Giving Compass' Take:
- Here are multiple ways that rising climate-related events will have detrimental impacts on children and youth, especially those living in poverty.
- What can donors do to protect children and other future generations from the worst of the climate crisis?
- Read more about climate change and children's health.
What is Giving Compass?
We connect donors to learning resources and ways to support community-led solutions. Learn more about us.
Right now, in the U.S. and around the world, children's lives are under threat due to climate change. Nearly 710 million children are currently living in countries at the highest risk of suffering the impact of the climate crisis. However, every child will inherit a planet with more frequent extreme weather events than ever before.
Extreme events, including wildfires, floods and hurricanes, have become a frightening new normal. Hotter temperatures, air pollution and violent storms are leading to immediate, life-threatening dangers for children, including difficulty breathing, malnutrition and higher risk of infectious diseases.

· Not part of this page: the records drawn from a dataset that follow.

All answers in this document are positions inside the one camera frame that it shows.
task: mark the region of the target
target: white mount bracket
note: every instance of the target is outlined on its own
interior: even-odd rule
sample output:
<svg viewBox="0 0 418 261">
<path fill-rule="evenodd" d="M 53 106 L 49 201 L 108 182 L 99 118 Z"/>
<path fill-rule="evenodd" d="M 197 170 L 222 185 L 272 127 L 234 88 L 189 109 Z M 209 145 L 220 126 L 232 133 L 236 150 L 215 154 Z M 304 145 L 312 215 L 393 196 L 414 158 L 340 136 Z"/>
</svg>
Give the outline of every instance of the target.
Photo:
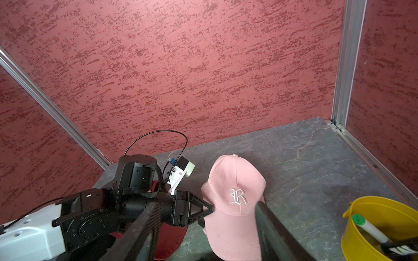
<svg viewBox="0 0 418 261">
<path fill-rule="evenodd" d="M 61 204 L 48 205 L 8 228 L 0 235 L 0 260 L 43 261 L 64 253 L 61 227 L 52 226 L 52 220 L 61 215 L 61 207 Z"/>
<path fill-rule="evenodd" d="M 194 170 L 194 164 L 186 160 L 183 156 L 177 161 L 176 165 L 173 167 L 173 170 L 168 177 L 167 184 L 171 185 L 171 188 L 168 190 L 170 195 L 174 195 L 177 186 L 180 184 L 184 176 L 188 177 Z"/>
</svg>

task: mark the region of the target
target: marble surface
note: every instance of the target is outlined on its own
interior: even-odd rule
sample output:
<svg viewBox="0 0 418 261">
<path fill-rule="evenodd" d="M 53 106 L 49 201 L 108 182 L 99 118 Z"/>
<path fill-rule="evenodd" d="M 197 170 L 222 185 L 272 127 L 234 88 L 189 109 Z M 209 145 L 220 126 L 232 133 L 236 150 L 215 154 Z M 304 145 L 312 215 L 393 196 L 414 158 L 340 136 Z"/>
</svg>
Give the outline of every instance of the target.
<svg viewBox="0 0 418 261">
<path fill-rule="evenodd" d="M 161 167 L 178 151 L 154 156 Z M 320 118 L 222 139 L 185 149 L 183 156 L 196 165 L 178 189 L 201 196 L 215 160 L 238 154 L 264 176 L 267 206 L 299 243 L 320 261 L 345 260 L 341 236 L 349 202 L 375 195 L 398 200 L 371 169 Z M 112 179 L 108 171 L 99 181 Z M 169 260 L 214 260 L 208 240 L 197 224 Z"/>
</svg>

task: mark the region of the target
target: yellow metal bucket
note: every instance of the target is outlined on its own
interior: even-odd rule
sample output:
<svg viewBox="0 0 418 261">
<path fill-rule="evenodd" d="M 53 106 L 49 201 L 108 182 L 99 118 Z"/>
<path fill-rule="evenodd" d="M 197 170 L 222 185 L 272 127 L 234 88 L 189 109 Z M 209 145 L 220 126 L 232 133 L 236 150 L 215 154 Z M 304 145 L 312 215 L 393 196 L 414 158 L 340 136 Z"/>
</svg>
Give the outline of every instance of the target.
<svg viewBox="0 0 418 261">
<path fill-rule="evenodd" d="M 418 212 L 402 203 L 381 197 L 362 197 L 350 204 L 343 214 L 349 219 L 341 239 L 342 252 L 347 261 L 391 261 L 365 239 L 364 232 L 360 232 L 352 220 L 353 214 L 362 215 L 392 240 L 418 236 Z"/>
</svg>

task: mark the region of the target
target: pink baseball cap
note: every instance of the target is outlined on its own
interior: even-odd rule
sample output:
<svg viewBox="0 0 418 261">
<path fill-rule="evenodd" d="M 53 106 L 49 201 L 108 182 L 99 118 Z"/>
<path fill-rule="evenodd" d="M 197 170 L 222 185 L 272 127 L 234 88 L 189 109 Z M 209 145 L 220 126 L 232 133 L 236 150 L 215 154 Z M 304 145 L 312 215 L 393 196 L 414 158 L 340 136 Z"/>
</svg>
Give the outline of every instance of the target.
<svg viewBox="0 0 418 261">
<path fill-rule="evenodd" d="M 264 202 L 264 189 L 263 176 L 245 159 L 234 154 L 215 161 L 201 191 L 203 199 L 214 206 L 213 213 L 205 217 L 204 231 L 218 257 L 261 260 L 255 205 Z"/>
</svg>

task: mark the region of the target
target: black wire
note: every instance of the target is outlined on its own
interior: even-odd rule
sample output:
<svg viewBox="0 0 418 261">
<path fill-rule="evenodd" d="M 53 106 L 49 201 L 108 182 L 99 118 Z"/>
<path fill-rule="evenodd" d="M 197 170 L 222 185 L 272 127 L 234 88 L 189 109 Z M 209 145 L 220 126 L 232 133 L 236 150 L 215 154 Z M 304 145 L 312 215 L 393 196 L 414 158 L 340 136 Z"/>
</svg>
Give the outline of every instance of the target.
<svg viewBox="0 0 418 261">
<path fill-rule="evenodd" d="M 20 221 L 22 218 L 26 217 L 27 215 L 29 215 L 29 214 L 30 214 L 30 213 L 32 213 L 33 211 L 37 210 L 38 208 L 42 207 L 43 205 L 46 205 L 46 204 L 48 204 L 48 203 L 51 203 L 51 202 L 54 202 L 54 201 L 57 201 L 57 200 L 60 200 L 60 199 L 62 199 L 62 197 L 61 197 L 61 198 L 55 198 L 55 199 L 52 199 L 52 200 L 46 201 L 45 203 L 40 204 L 39 206 L 37 206 L 36 208 L 31 209 L 31 210 L 30 210 L 30 211 L 28 211 L 26 214 L 22 215 L 20 218 L 16 219 L 16 220 L 15 220 L 15 221 L 13 221 L 12 223 L 10 223 L 10 224 L 8 224 L 7 226 L 3 227 L 3 229 L 2 229 L 2 230 L 6 230 L 6 229 L 8 229 L 8 228 L 9 228 L 9 227 L 11 227 L 12 225 L 14 225 L 14 224 L 16 224 L 18 221 Z"/>
<path fill-rule="evenodd" d="M 183 149 L 181 150 L 181 152 L 180 152 L 180 154 L 178 155 L 178 157 L 177 157 L 176 161 L 174 162 L 174 164 L 171 166 L 171 169 L 170 169 L 170 172 L 171 172 L 171 171 L 173 170 L 173 168 L 174 168 L 174 165 L 176 165 L 176 163 L 177 163 L 178 159 L 180 158 L 181 154 L 183 153 L 184 149 L 186 148 L 186 146 L 187 146 L 187 142 L 189 141 L 189 140 L 187 139 L 186 135 L 184 135 L 184 134 L 183 134 L 183 133 L 181 133 L 181 132 L 178 132 L 178 131 L 173 131 L 173 130 L 170 130 L 170 129 L 162 129 L 162 130 L 153 131 L 153 132 L 149 132 L 149 133 L 147 133 L 147 134 L 144 134 L 144 135 L 142 135 L 141 137 L 137 138 L 134 142 L 132 142 L 132 144 L 131 144 L 131 145 L 129 145 L 129 147 L 126 149 L 126 151 L 125 151 L 125 154 L 124 154 L 124 155 L 126 155 L 126 153 L 128 152 L 128 150 L 132 147 L 132 145 L 134 145 L 134 144 L 135 144 L 135 142 L 137 142 L 138 140 L 140 140 L 142 137 L 145 137 L 145 136 L 147 136 L 148 134 L 155 133 L 155 132 L 175 132 L 175 133 L 179 133 L 179 134 L 183 135 L 183 136 L 186 138 L 186 143 L 184 144 Z M 164 167 L 164 169 L 163 169 L 163 175 L 164 175 L 164 171 L 166 170 L 167 165 L 168 165 L 168 162 L 166 163 L 166 165 L 165 165 L 165 167 Z"/>
</svg>

What Are the Effects of Climate Change on Future Generations?
While climate change affects everyone, those who have contributed the least to the crisis—children, those in poverty, and future generations—are the most affected.
- Extreme temperatures leave many families living in poverty with less food, less clean water, lower incomes and worsening health.
- Children’s immune systems are still developing, leaving their rapidly growing bodies more sensitive to disease and pollution.
- Extreme events can destroy homes, schools, childcare centers and infrastructure critical to children’s well-being.
- Droughts and flooding can destroy crops and cut access to clean water.
- The UN warns that many families will have to choose between starvation and migration.